EXERCISE: Two lines below mark the span: the one containing "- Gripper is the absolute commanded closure" and the one containing "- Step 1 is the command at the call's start". Set down both, plus every line between, exactly as they stand, and nothing else.

※ ※ ※

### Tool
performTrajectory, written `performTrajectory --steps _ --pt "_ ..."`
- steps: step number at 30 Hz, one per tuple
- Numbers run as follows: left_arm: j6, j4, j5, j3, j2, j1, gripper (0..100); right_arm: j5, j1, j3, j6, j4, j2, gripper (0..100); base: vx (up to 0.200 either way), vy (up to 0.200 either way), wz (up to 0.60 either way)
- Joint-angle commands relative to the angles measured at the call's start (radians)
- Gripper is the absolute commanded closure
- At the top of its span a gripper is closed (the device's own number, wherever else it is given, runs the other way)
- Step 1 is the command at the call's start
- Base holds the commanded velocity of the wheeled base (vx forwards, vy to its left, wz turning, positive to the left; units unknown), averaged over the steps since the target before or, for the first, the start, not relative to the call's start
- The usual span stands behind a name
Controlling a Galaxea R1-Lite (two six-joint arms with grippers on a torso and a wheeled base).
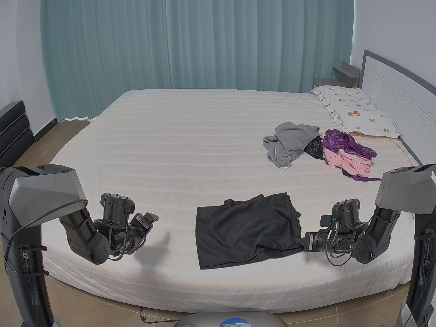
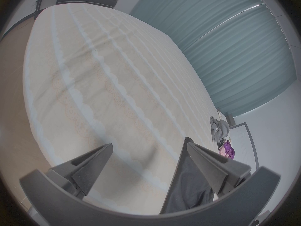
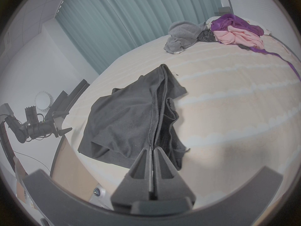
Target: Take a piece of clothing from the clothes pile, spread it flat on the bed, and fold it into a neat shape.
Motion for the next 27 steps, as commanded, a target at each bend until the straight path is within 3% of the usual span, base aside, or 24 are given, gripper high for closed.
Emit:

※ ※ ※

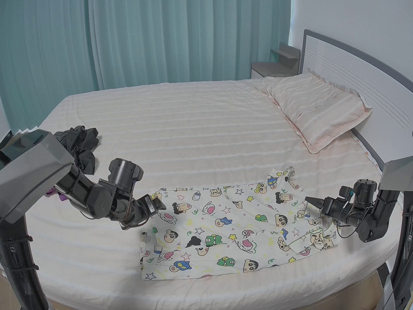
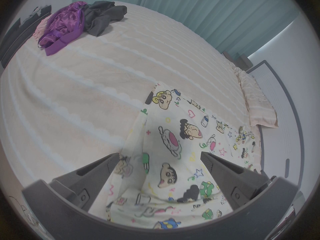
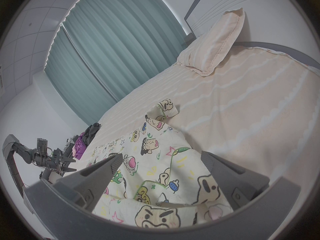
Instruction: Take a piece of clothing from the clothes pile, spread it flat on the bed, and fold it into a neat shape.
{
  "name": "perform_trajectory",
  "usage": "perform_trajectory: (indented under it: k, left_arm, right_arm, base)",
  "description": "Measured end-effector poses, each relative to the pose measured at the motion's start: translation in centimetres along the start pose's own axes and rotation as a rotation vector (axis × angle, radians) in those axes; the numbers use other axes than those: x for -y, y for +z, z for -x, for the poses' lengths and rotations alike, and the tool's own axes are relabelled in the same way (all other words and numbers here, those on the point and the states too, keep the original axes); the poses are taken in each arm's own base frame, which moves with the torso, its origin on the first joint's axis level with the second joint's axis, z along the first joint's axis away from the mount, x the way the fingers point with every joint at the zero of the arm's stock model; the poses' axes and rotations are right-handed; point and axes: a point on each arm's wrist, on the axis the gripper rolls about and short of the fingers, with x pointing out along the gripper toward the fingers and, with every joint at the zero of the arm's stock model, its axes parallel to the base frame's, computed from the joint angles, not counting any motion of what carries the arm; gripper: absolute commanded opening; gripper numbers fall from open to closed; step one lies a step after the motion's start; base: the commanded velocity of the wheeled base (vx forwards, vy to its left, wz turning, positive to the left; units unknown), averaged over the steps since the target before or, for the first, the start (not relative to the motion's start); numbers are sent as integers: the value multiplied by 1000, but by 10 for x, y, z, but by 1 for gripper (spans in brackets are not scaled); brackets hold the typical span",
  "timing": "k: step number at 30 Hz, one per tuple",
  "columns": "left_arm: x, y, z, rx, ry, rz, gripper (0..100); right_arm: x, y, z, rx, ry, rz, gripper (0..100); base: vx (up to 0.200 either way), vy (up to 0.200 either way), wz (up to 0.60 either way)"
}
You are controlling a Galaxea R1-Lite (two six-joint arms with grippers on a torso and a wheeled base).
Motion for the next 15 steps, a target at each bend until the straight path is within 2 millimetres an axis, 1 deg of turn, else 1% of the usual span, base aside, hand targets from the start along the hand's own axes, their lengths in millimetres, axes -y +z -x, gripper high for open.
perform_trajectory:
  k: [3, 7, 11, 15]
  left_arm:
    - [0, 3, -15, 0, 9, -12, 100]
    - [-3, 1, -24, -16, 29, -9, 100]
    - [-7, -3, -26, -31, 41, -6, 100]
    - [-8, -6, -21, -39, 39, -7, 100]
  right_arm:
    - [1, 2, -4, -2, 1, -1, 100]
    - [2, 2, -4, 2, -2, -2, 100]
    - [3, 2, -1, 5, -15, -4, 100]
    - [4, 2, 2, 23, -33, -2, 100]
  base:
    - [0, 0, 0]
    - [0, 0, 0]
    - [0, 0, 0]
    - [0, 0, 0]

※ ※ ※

WRITTEN RESPONSE:
- Gripper is the absolute commanded closure
- At the top of its span a gripper is closed (the device's own number, wherever else it is given, runs the other way)
- Step 1 is the command at the call's start

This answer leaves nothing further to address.